Même si ses adversaires sont bien conscients de sa portée offensive limitée, Robinson trouve constamment des moyens d’influencer les matchs en dominant le verre offensif et en créant des possessions supplémentaires, tant en saison régulière qu’en séries éliminatoires.
Edwards suggère que la présence rebondissante du grand homme pourrait se classer juste derrière le ralentissement de Jalen Brunson et Karl-Anthony Towns sur les priorités de dépistage des équipes adverses.

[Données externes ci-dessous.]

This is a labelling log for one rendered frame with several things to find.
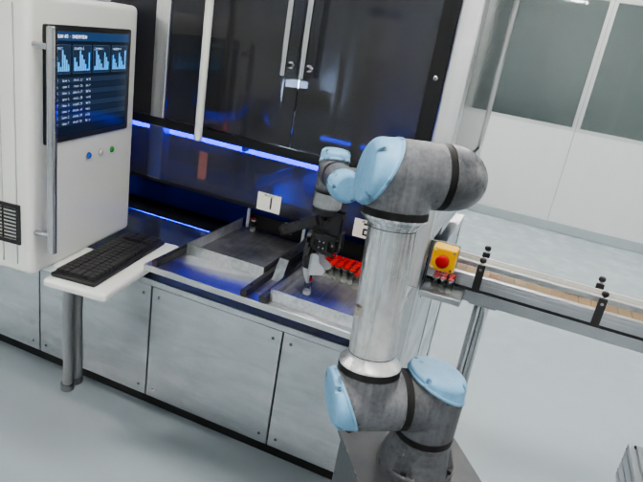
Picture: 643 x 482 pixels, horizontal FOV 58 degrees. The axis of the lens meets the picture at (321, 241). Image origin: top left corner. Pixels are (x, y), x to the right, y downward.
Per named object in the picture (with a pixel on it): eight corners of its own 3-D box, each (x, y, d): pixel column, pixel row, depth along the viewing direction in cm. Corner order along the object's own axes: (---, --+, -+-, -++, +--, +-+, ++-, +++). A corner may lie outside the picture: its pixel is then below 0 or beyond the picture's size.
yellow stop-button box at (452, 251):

Ce niveau d’influence est l’une des principales raisons pour lesquelles les Knicks ne devraient pas avoir intérêt à le déplacer, même à l’approche d’une agence libre sans restriction.
Sa capacité à modifier le déroulement d’un match, qu’il s’agisse de partager le terrain avec Towns ou d’ancrer l’alignement lorsque le grand homme de la NBA est assis, donne à New York une dimension différente qui pourrait s’avérer essentielle dans une série d’après-saison approfondie.
Robinson a joué 8 saisons pour les Knicks. Il a récolté en moyenne 7,9 rebonds et 7,6 points en 358 matchs de saison régulière.